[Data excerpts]
···

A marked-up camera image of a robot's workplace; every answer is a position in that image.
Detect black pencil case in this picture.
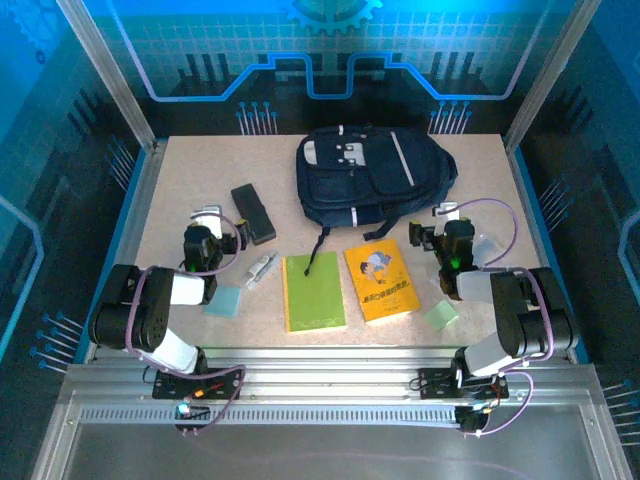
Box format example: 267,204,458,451
230,183,278,246

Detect clear packaged stationery set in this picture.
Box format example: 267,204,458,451
244,251,280,291

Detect blue sticky note pad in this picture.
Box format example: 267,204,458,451
203,285,243,319

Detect yellow cartoon cover book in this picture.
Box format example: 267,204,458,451
343,238,420,325

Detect green sticky note pad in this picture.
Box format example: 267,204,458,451
422,299,460,332

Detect navy blue backpack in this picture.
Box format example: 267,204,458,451
294,124,460,277

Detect green notebook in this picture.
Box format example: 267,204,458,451
282,251,349,334

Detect small black control board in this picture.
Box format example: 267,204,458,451
457,404,496,435
174,403,212,422

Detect grey metal tray panel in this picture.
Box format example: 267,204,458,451
32,394,634,480

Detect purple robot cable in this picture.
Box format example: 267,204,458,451
462,198,556,437
122,212,249,436

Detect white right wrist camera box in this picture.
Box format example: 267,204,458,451
432,201,459,224

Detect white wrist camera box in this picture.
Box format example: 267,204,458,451
190,203,224,229
432,201,459,224

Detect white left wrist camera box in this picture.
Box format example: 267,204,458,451
190,203,224,229

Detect aluminium table side rail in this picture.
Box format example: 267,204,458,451
82,139,169,364

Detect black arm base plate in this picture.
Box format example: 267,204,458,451
152,367,242,401
418,367,510,401

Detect aluminium mounting rail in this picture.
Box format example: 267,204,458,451
64,344,601,407

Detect slotted grey cable duct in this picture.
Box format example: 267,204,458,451
79,405,464,427

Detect aluminium frame post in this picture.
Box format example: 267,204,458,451
503,0,603,152
55,0,160,152

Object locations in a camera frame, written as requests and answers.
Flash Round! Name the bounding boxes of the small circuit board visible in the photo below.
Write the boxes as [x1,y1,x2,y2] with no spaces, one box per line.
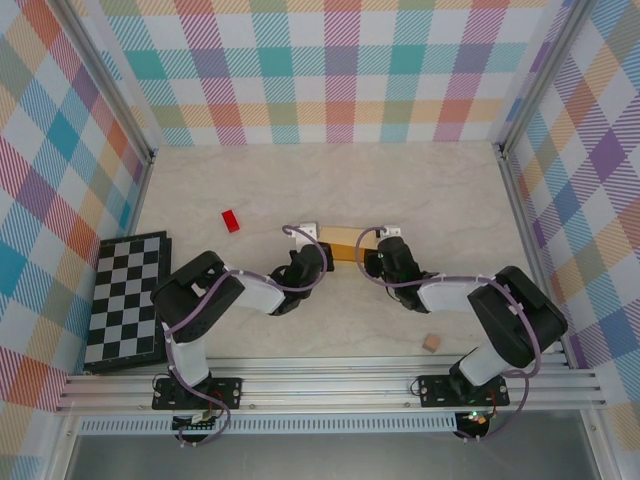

···

**WORK TO COMPLETE**: Could you restate word for word the lines above from the one containing "Detect white left" through the one containing "Detect slotted grey", both included, and nothing else?

**RESULT OF THIS TASK**:
Detect white left wrist camera box in this picture.
Box format example: 267,204,458,451
190,203,224,229

Detect aluminium table side rail in this picture.
Box format example: 267,204,458,451
82,139,169,364

Detect black arm base plate in this picture.
Box format example: 267,204,458,451
152,367,242,401
418,367,510,401

Detect aluminium mounting rail in this picture.
Box format example: 267,204,458,451
64,344,601,407

Detect slotted grey cable duct in this picture.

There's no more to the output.